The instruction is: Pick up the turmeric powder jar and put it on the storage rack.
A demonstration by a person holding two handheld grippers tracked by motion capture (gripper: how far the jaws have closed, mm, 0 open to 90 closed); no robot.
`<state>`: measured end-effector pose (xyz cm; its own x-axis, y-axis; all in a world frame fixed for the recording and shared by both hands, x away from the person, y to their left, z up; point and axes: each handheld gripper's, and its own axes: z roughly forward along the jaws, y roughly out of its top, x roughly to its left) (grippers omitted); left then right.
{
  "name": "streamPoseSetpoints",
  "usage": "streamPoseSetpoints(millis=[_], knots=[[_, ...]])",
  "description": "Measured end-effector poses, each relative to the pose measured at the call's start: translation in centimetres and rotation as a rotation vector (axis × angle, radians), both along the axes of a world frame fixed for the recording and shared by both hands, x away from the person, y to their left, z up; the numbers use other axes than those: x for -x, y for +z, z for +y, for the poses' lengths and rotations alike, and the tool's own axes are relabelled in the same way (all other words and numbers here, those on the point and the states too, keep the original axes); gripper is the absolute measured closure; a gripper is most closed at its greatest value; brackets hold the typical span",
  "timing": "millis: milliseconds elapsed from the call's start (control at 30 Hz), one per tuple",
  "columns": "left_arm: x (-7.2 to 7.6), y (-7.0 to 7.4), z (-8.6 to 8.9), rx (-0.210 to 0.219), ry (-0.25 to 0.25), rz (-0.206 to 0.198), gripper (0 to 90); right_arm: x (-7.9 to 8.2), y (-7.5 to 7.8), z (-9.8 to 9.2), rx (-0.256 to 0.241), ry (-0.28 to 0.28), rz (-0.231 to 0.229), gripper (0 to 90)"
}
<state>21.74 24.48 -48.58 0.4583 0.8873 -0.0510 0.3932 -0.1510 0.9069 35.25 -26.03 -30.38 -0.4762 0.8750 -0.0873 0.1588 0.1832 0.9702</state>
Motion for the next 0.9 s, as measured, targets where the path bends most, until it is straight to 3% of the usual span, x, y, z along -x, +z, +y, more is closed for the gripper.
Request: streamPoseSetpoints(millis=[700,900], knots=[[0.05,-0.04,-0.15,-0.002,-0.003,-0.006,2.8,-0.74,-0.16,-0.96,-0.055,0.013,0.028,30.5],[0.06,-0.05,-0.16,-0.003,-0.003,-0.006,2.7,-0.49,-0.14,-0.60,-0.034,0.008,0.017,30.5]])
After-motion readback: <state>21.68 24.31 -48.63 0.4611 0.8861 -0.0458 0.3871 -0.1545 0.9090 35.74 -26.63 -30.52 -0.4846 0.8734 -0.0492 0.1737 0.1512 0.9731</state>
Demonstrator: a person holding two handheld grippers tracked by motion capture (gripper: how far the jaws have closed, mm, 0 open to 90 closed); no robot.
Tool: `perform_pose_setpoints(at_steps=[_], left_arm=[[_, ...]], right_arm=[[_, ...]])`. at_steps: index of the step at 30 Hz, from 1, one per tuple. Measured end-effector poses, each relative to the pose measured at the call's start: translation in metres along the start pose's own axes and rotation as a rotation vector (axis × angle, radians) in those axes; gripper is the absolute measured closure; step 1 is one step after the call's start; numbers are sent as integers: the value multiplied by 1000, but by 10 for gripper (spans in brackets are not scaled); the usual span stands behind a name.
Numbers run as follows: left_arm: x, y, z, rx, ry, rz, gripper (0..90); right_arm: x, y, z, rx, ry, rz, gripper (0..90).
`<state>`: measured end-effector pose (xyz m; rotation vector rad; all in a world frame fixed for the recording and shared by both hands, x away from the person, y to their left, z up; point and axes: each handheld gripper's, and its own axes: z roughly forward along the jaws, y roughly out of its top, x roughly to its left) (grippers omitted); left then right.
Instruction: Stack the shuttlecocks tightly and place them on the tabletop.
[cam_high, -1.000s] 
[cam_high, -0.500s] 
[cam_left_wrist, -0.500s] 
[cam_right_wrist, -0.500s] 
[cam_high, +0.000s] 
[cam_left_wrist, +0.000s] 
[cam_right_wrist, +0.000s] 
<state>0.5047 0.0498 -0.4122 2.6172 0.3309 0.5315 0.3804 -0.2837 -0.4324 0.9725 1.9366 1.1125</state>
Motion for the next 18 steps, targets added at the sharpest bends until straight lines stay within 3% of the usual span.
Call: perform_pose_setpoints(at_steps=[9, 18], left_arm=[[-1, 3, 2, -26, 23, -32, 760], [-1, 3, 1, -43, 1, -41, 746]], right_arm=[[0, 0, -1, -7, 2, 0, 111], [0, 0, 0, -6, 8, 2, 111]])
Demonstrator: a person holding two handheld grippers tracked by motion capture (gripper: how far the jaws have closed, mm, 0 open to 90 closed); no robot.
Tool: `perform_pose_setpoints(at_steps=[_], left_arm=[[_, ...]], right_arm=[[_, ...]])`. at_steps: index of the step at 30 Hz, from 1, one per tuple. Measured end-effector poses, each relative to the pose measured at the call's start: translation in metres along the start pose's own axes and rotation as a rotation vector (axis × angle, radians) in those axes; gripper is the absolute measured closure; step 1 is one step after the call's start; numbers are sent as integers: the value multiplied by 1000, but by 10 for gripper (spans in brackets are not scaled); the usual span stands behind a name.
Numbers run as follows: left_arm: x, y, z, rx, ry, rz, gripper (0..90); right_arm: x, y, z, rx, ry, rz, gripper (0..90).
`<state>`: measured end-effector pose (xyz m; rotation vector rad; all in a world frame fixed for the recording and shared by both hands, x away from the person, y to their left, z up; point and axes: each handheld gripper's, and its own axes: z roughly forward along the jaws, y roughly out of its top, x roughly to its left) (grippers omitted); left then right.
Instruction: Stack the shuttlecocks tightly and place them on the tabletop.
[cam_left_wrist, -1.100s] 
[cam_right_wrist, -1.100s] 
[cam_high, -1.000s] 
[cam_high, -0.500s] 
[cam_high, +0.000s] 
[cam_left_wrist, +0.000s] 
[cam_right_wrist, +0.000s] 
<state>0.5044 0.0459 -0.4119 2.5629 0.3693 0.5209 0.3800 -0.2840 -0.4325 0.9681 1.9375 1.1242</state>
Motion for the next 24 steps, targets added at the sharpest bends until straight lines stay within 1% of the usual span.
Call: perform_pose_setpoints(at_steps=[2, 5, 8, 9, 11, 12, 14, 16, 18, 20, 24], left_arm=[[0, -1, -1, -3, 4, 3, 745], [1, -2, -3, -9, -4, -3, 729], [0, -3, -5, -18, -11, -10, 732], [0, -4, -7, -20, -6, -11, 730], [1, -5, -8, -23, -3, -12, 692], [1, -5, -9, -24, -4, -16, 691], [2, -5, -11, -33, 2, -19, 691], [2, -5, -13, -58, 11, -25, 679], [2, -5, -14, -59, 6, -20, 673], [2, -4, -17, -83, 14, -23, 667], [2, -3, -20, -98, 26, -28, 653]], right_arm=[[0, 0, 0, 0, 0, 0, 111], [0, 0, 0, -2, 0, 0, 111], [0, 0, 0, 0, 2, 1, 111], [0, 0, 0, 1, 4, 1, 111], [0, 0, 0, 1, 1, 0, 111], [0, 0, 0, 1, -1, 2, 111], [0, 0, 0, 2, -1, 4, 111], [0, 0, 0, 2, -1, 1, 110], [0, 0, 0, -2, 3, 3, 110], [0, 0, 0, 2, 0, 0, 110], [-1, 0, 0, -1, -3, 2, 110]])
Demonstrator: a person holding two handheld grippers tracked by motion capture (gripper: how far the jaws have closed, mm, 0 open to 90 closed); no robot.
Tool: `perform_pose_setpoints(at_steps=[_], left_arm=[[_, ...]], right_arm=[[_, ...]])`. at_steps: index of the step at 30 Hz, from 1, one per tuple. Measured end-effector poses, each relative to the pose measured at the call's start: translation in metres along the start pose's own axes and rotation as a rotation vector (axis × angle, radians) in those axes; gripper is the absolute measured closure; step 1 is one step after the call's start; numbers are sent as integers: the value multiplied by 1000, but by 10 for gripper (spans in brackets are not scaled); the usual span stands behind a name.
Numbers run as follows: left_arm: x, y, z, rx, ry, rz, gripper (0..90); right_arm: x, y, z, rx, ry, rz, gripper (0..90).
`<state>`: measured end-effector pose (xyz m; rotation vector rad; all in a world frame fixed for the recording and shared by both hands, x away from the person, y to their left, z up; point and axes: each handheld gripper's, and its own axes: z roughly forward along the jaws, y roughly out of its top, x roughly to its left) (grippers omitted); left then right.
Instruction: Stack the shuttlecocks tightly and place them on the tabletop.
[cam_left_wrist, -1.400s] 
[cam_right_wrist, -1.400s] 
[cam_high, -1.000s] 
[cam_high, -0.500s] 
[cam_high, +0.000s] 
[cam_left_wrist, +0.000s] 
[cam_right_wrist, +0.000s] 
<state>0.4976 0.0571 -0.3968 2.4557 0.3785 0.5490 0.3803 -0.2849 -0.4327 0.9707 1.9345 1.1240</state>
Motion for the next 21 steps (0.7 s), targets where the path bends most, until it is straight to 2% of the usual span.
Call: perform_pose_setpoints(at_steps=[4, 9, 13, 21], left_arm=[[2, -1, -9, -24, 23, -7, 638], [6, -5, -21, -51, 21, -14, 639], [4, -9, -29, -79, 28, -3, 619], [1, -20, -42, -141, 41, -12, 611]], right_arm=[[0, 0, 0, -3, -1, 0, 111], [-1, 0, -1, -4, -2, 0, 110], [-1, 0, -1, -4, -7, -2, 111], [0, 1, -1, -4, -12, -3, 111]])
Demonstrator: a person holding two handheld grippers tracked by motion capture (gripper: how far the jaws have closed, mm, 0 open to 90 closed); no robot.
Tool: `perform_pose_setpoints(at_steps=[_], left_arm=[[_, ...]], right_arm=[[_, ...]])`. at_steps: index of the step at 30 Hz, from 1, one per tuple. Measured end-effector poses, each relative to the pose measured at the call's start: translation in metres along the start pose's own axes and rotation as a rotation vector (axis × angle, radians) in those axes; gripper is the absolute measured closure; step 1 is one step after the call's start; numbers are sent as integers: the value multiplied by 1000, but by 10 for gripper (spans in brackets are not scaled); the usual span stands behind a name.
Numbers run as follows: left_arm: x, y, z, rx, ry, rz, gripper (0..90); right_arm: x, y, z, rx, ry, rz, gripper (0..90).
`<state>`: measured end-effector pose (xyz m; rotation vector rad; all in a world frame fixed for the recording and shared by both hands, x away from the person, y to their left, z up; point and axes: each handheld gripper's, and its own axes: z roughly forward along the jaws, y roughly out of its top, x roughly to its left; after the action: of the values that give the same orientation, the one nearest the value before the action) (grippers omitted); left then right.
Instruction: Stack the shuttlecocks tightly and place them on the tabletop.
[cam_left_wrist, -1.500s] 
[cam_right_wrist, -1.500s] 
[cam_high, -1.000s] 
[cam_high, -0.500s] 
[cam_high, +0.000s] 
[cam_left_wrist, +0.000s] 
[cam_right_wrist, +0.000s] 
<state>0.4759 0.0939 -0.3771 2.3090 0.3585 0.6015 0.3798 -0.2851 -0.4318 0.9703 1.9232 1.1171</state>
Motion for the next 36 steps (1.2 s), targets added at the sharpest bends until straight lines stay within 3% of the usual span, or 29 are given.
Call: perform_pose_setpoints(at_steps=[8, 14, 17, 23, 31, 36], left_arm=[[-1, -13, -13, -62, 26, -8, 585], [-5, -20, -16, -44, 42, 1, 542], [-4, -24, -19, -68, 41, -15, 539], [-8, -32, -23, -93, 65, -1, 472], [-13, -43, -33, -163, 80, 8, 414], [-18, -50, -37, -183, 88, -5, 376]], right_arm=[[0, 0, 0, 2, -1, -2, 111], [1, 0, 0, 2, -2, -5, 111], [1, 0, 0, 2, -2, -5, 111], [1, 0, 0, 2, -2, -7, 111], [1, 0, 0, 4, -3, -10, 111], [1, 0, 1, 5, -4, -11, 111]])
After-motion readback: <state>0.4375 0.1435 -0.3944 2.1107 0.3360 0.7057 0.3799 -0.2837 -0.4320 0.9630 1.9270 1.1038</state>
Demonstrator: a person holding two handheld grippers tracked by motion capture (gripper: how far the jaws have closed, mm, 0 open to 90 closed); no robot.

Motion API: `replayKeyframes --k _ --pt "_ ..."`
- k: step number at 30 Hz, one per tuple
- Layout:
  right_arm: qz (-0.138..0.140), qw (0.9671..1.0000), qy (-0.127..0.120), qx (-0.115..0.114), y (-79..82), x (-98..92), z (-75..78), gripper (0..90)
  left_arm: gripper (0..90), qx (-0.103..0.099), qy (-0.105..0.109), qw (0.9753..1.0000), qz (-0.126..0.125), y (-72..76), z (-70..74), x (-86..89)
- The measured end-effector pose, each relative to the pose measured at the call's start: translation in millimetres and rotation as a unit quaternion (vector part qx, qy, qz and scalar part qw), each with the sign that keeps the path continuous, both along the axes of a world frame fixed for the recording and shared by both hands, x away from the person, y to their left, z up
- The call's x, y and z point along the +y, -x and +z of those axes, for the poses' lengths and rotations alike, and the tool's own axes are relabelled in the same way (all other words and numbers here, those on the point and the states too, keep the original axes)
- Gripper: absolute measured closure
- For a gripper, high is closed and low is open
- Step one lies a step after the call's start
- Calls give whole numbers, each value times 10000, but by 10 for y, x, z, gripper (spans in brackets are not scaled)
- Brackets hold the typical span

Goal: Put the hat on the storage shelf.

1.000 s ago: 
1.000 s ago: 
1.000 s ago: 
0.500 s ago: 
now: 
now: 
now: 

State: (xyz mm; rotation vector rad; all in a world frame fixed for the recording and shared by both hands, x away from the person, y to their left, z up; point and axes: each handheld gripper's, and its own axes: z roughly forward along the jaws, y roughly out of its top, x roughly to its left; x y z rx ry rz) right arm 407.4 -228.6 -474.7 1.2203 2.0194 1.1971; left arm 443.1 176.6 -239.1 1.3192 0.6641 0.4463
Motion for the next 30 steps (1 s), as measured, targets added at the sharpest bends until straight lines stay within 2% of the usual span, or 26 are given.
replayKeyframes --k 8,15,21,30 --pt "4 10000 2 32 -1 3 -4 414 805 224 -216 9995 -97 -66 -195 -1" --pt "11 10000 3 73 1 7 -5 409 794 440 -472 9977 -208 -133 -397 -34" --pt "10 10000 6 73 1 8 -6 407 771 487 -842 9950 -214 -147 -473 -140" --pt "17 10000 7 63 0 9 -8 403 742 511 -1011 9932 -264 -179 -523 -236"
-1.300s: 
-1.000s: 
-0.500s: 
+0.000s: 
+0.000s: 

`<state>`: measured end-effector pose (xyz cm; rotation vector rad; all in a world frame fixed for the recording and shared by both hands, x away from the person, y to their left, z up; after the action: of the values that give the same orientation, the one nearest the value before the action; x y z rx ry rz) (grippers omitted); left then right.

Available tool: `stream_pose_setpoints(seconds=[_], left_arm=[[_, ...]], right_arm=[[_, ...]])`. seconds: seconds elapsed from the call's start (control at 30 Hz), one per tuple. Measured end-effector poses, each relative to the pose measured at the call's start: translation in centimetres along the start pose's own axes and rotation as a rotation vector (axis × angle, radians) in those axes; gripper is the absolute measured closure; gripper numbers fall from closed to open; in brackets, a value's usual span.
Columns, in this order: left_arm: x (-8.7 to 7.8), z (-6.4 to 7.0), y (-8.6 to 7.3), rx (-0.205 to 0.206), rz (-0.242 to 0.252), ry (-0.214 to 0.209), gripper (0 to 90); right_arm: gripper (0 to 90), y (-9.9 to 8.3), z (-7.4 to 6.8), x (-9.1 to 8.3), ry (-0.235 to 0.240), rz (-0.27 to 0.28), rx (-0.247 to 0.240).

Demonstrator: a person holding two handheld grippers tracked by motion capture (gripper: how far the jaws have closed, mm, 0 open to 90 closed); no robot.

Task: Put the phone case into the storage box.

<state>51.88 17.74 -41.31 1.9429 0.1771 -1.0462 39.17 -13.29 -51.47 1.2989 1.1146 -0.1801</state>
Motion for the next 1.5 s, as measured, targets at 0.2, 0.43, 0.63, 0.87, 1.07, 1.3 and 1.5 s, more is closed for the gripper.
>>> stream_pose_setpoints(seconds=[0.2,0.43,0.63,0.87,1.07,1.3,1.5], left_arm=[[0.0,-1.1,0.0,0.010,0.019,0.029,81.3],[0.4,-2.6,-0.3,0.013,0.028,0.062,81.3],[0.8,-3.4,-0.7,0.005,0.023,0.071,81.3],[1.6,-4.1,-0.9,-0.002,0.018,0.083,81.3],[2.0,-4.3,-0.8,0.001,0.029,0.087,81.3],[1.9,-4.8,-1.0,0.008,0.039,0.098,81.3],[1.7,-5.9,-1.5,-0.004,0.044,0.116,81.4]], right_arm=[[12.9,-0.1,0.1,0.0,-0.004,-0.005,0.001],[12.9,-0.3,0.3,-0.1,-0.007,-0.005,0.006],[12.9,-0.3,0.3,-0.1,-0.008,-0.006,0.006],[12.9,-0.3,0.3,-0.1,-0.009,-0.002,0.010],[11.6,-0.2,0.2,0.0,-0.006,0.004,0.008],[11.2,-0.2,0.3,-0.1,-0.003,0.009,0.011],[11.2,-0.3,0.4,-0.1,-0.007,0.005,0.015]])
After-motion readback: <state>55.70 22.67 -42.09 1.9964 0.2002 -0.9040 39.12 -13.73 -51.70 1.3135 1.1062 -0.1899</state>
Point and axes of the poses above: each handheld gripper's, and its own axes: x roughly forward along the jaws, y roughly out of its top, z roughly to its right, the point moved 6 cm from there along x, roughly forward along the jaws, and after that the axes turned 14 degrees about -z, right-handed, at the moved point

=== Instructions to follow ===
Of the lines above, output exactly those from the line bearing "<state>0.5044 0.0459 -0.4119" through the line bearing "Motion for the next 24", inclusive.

=== Answer ===
<state>0.5044 0.0459 -0.4119 2.5629 0.3693 0.5209 0.3800 -0.2840 -0.4325 0.9681 1.9375 1.1242</state>
Motion for the next 24 steps, targets added at the sharpest bends until straight lines stay within 1% of the usual span.

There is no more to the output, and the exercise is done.